* _What needs to be done_
Output the full listing word for word.

* _Provided data_
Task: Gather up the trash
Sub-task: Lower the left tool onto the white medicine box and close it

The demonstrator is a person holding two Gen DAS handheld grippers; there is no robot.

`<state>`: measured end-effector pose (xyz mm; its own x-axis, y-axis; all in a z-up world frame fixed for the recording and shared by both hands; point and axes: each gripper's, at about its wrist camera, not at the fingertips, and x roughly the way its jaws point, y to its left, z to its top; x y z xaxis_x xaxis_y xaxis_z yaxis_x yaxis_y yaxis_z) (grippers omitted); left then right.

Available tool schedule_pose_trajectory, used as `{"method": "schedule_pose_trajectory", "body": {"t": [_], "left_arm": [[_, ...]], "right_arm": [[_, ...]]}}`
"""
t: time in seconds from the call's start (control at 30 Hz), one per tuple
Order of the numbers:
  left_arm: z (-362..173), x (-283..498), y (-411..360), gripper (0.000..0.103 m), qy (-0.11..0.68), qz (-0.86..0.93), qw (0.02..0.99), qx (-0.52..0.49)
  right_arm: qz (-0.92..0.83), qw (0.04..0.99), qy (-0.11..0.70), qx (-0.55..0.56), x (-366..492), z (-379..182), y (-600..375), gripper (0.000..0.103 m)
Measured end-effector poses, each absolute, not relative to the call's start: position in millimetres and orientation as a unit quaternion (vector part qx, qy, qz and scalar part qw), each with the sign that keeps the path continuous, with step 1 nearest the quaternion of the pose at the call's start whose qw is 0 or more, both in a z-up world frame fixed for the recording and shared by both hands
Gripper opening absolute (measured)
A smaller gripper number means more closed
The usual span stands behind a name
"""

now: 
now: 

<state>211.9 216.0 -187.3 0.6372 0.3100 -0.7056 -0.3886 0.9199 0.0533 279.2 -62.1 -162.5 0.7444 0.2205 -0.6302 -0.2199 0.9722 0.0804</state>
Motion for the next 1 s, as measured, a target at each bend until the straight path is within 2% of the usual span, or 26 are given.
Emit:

* _Answer to the problem_
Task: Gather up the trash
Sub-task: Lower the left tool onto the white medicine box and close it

The demonstrator is a person holding two Gen DAS handheld grippers; there is no robot.

`<state>`: measured end-effector pose (xyz mm; its own x-axis, y-axis; all in a z-up world frame fixed for the recording and shared by both hands; point and axes: each gripper's, at about its wrist camera, not at the fingertips, and x roughly the way its jaws point, y to its left, z to its top; x y z xaxis_x xaxis_y xaxis_z yaxis_x yaxis_y yaxis_z) (grippers omitted); left then right.

Available tool schedule_pose_trajectory, used as `{"method": "schedule_pose_trajectory", "body": {"t": [_], "left_arm": [[_, ...]], "right_arm": [[_, ...]]}}`
"""
t: time in seconds from the call's start (control at 30 Hz), one per tuple
Order of the numbers:
  left_arm: z (-362..173), x (-283..498), y (-411..360), gripper (0.000..0.103 m), qy (-0.11..0.68), qz (-0.86..0.93), qw (0.02..0.99), qx (-0.52..0.49)
  right_arm: qz (-0.92..0.83), qw (0.04..0.99), qy (-0.11..0.70), qx (-0.55..0.56), x (-366..492), z (-379..182), y (-600..375), gripper (0.000..0.103 m)
Measured end-effector poses, each absolute, not relative to the call's start: position in millimetres and orientation as a unit quaternion (vector part qx, qy, qz and scalar part qw), each with the sign that keeps the path continuous, with step 1 nearest the quaternion of the pose at the call's start whose qw is 0 or more, both in a z-up world frame fixed for the recording and shared by both hands
Gripper opening absolute (measured)
A smaller gripper number means more closed
The usual span stands behind a name
"""

now: 
now: 

<state>211.9 216.0 -187.3 0.6372 0.3100 -0.7056 -0.3886 0.9199 0.0533 279.2 -62.1 -162.5 0.7444 0.2205 -0.6302 -0.2199 0.9722 0.0804</state>
Motion for the next 1 s, as measured, a target at each bend until the straight path is within 2% of the usual span, or 26 are given.
Emit:

The answer given is complete.